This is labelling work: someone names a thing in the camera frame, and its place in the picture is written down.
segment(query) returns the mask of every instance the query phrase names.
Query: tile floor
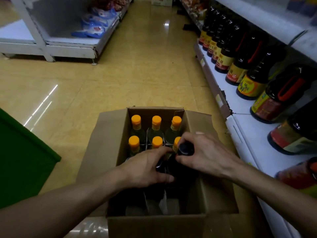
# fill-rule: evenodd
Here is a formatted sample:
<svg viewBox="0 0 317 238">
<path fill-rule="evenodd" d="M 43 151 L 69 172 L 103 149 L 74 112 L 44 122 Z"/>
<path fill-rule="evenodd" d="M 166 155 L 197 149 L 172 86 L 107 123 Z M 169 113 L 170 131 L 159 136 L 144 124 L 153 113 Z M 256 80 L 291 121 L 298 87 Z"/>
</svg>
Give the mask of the tile floor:
<svg viewBox="0 0 317 238">
<path fill-rule="evenodd" d="M 176 10 L 135 0 L 97 66 L 82 60 L 0 58 L 0 107 L 62 157 L 41 192 L 75 181 L 100 112 L 133 105 L 211 114 L 221 142 L 236 152 L 195 58 L 197 35 L 182 30 L 189 20 Z M 0 26 L 17 19 L 12 5 L 0 0 Z M 234 188 L 240 214 L 226 217 L 230 232 L 217 237 L 270 236 L 254 196 Z"/>
</svg>

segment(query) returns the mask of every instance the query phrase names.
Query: green board
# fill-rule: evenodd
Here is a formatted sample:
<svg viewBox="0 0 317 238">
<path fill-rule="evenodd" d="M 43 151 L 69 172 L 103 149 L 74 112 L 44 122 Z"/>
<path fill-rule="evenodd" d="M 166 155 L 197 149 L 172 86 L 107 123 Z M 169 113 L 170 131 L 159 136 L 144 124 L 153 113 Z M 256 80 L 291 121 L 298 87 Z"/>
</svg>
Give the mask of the green board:
<svg viewBox="0 0 317 238">
<path fill-rule="evenodd" d="M 61 157 L 0 108 L 0 208 L 37 195 Z"/>
</svg>

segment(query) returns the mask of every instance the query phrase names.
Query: forearm
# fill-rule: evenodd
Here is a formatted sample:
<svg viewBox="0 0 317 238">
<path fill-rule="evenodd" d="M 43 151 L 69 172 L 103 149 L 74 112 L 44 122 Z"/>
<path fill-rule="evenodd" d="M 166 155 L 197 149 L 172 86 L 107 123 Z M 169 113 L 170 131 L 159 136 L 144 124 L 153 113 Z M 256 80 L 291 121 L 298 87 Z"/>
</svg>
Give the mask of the forearm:
<svg viewBox="0 0 317 238">
<path fill-rule="evenodd" d="M 317 236 L 317 200 L 245 163 L 235 165 L 231 180 L 254 192 L 307 237 Z"/>
<path fill-rule="evenodd" d="M 63 237 L 126 186 L 118 168 L 90 183 L 74 184 L 0 211 L 3 237 Z"/>
</svg>

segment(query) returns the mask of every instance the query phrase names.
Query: person
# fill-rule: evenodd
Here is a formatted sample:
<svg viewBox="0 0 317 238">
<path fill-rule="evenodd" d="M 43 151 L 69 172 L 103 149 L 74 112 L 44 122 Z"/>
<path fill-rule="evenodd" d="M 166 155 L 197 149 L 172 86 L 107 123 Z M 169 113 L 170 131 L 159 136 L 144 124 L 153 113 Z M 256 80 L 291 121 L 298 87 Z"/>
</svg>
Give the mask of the person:
<svg viewBox="0 0 317 238">
<path fill-rule="evenodd" d="M 206 174 L 231 180 L 269 204 L 301 234 L 317 237 L 317 200 L 245 164 L 210 135 L 185 132 L 178 145 L 194 144 L 193 156 L 177 161 Z M 171 148 L 132 157 L 96 180 L 72 184 L 23 200 L 0 211 L 2 237 L 63 237 L 93 210 L 126 188 L 142 188 L 174 177 L 158 173 L 158 160 Z"/>
</svg>

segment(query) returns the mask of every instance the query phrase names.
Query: orange bottle cap
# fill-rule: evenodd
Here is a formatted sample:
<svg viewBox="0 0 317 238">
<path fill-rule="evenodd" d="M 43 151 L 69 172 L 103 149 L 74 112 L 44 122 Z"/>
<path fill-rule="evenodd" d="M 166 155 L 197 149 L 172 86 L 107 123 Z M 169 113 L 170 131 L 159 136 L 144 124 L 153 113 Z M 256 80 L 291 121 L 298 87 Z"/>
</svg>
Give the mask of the orange bottle cap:
<svg viewBox="0 0 317 238">
<path fill-rule="evenodd" d="M 140 140 L 138 136 L 131 136 L 129 138 L 129 145 L 131 148 L 137 148 L 140 146 Z"/>
<path fill-rule="evenodd" d="M 163 145 L 163 139 L 160 136 L 155 136 L 152 140 L 152 148 L 159 148 Z"/>
<path fill-rule="evenodd" d="M 180 138 L 181 138 L 181 137 L 176 137 L 176 138 L 175 138 L 175 140 L 174 140 L 174 146 L 175 146 L 175 147 L 177 147 L 177 144 L 178 144 Z"/>
<path fill-rule="evenodd" d="M 182 122 L 182 118 L 180 116 L 174 116 L 172 119 L 172 124 L 174 126 L 180 126 L 181 122 Z"/>
<path fill-rule="evenodd" d="M 131 122 L 134 125 L 139 125 L 141 123 L 141 116 L 140 115 L 133 115 L 131 118 Z"/>
<path fill-rule="evenodd" d="M 312 163 L 312 164 L 310 165 L 310 169 L 311 169 L 312 171 L 314 171 L 314 172 L 317 173 L 317 162 Z"/>
<path fill-rule="evenodd" d="M 154 125 L 161 125 L 161 117 L 160 116 L 153 116 L 152 118 L 152 124 Z"/>
</svg>

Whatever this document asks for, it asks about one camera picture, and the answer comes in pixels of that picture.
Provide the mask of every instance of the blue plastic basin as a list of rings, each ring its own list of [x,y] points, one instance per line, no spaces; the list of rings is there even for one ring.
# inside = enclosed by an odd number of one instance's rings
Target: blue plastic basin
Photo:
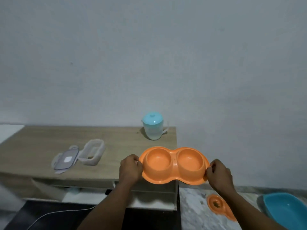
[[[288,193],[263,196],[267,214],[289,230],[307,229],[307,207],[297,197]]]

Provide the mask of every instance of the white label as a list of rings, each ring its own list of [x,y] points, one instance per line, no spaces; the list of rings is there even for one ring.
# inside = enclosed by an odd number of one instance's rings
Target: white label
[[[64,162],[65,162],[65,163],[66,163],[66,162],[70,162],[71,159],[72,159],[72,156],[68,156],[68,157],[66,157],[66,158],[64,159]]]

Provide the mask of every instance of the person's left arm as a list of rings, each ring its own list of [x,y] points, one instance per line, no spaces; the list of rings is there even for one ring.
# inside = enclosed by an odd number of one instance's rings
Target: person's left arm
[[[143,167],[132,154],[120,163],[118,185],[82,221],[77,230],[121,229],[132,186],[141,178]]]

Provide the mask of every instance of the container lid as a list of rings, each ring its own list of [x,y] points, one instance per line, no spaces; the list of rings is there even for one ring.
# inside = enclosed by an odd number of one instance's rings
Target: container lid
[[[148,125],[155,125],[159,124],[163,121],[163,117],[158,112],[149,112],[147,115],[145,115],[142,119],[142,122]]]

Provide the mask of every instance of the pitcher handle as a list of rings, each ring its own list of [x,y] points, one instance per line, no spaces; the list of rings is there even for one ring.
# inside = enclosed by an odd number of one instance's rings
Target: pitcher handle
[[[167,121],[167,128],[165,130],[162,131],[162,134],[164,134],[165,132],[167,132],[169,130],[169,122]]]

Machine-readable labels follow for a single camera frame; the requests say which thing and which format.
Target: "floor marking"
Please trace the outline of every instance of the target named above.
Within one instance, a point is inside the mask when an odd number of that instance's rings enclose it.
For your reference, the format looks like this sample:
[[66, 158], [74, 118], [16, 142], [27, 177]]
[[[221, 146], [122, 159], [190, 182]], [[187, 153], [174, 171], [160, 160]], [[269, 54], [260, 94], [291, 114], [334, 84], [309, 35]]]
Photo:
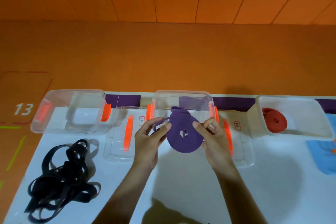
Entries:
[[21, 127], [15, 127], [15, 126], [0, 126], [0, 128], [3, 128], [3, 129], [19, 129]]
[[14, 153], [14, 155], [13, 155], [13, 158], [12, 158], [12, 160], [10, 161], [10, 163], [9, 163], [9, 165], [8, 165], [8, 167], [7, 167], [7, 169], [6, 169], [6, 171], [9, 171], [10, 169], [11, 169], [11, 167], [12, 167], [12, 165], [13, 165], [13, 163], [14, 163], [14, 161], [15, 161], [15, 159], [16, 159], [16, 156], [18, 155], [18, 153], [19, 153], [19, 150], [20, 150], [20, 148], [21, 148], [21, 146], [22, 146], [22, 144], [23, 144], [23, 141], [25, 140], [25, 136], [20, 140], [20, 142], [19, 142], [19, 146], [17, 147], [17, 149], [16, 149], [16, 151], [15, 151], [15, 153]]

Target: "person's right hand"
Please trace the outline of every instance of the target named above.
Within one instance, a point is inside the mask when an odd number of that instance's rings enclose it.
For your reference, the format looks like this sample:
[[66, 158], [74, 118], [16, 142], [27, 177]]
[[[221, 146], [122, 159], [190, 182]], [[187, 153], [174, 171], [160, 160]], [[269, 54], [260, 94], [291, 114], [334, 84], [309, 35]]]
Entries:
[[229, 153], [224, 129], [220, 127], [214, 118], [206, 120], [203, 125], [196, 121], [192, 125], [204, 137], [202, 146], [207, 160], [215, 173], [221, 175], [232, 173], [232, 170], [235, 170], [236, 167]]

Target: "black resistance band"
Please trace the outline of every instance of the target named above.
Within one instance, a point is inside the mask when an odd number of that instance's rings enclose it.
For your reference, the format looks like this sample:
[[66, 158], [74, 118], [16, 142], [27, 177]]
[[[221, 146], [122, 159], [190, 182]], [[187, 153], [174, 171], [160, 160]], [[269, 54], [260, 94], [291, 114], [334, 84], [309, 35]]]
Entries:
[[[97, 194], [95, 186], [87, 183], [88, 170], [85, 157], [88, 142], [78, 140], [73, 145], [59, 145], [52, 148], [42, 162], [42, 175], [29, 184], [28, 194], [31, 200], [25, 209], [29, 213], [28, 220], [32, 223], [46, 223], [53, 219], [70, 201], [88, 203]], [[51, 159], [58, 149], [69, 147], [63, 166], [49, 169]], [[49, 218], [35, 218], [33, 213], [43, 209], [54, 211]]]

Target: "orange floor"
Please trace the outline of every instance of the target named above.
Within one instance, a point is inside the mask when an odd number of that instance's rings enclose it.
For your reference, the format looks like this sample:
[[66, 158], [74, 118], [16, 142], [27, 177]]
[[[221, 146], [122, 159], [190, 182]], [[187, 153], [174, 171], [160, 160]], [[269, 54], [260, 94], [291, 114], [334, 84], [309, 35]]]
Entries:
[[335, 35], [336, 26], [0, 22], [0, 221], [41, 138], [29, 123], [46, 91], [336, 96]]

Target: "blue plastic object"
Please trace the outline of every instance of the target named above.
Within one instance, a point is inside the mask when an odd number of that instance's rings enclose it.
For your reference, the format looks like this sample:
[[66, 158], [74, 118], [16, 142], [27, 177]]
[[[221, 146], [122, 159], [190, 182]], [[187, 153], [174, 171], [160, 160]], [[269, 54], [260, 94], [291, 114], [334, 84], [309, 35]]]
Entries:
[[[326, 114], [326, 116], [336, 133], [336, 115]], [[336, 154], [331, 152], [332, 149], [336, 149], [336, 143], [318, 140], [306, 142], [318, 169], [326, 175], [336, 175]]]

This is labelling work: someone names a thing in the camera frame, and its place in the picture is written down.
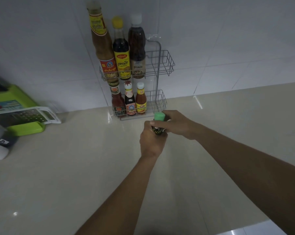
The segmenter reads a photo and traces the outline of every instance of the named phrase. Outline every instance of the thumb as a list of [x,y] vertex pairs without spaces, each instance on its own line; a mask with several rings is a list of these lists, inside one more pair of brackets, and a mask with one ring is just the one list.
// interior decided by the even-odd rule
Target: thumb
[[150,125],[157,127],[157,128],[169,129],[170,121],[152,120],[152,121],[150,121]]

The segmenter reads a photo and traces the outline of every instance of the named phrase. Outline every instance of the left hand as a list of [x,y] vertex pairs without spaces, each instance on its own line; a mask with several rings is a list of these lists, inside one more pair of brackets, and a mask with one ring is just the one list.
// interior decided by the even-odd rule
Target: left hand
[[140,136],[142,157],[158,158],[164,149],[167,136],[165,132],[161,135],[156,135],[152,130],[150,122],[144,122],[144,129]]

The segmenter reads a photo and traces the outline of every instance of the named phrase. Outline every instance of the forearm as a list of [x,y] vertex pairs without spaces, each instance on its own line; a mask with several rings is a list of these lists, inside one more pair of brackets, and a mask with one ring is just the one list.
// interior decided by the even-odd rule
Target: forearm
[[76,235],[133,234],[156,157],[142,157]]
[[200,124],[193,134],[256,206],[286,233],[295,234],[295,166]]

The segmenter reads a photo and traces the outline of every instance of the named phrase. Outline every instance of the yellow label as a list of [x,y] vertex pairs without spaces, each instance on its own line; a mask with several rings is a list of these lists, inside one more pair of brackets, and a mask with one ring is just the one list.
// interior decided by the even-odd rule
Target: yellow label
[[129,78],[131,75],[129,51],[123,53],[114,52],[114,54],[120,78]]
[[103,15],[89,15],[90,17],[90,25],[92,31],[99,36],[104,36],[107,33],[107,28],[104,23]]
[[144,94],[144,88],[143,89],[136,89],[136,93],[139,95],[143,95]]
[[146,102],[141,105],[136,103],[136,111],[139,113],[145,112],[146,111]]

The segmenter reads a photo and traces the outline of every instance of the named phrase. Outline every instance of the sauce bottle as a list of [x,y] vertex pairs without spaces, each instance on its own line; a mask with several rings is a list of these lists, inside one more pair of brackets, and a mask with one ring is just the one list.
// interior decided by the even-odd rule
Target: sauce bottle
[[137,93],[136,93],[136,111],[138,114],[143,115],[146,111],[146,95],[144,92],[144,83],[137,83]]
[[132,14],[131,27],[128,32],[131,72],[132,76],[137,79],[145,76],[145,33],[141,22],[141,13]]
[[122,95],[119,90],[119,85],[110,86],[111,92],[111,103],[114,109],[114,115],[118,118],[122,118],[126,115],[126,105],[125,100],[122,98]]
[[112,19],[112,23],[114,27],[115,37],[113,50],[117,62],[119,75],[122,80],[129,80],[131,77],[129,44],[124,36],[122,18],[119,16],[115,16]]
[[136,100],[134,99],[134,95],[132,92],[132,83],[130,81],[125,82],[125,104],[127,114],[133,116],[136,114]]
[[[165,114],[163,112],[155,112],[154,114],[154,120],[160,120],[160,121],[164,121],[165,120]],[[164,132],[164,128],[157,128],[152,126],[153,132],[156,135],[161,135]]]
[[104,23],[101,5],[96,0],[89,1],[86,5],[89,12],[92,41],[96,50],[96,56],[99,59],[105,77],[113,78],[107,79],[108,85],[117,86],[119,84],[117,64],[110,34]]
────────
Copy each line in the entries above where the word "plastic" shows up.

Provide the mask of every instance of the blue plastic basin as a list of rings, each ring its own list of [x,y] points, one instance per line, no spaces; the list of rings is there even for one ring.
Target: blue plastic basin
Target: "blue plastic object"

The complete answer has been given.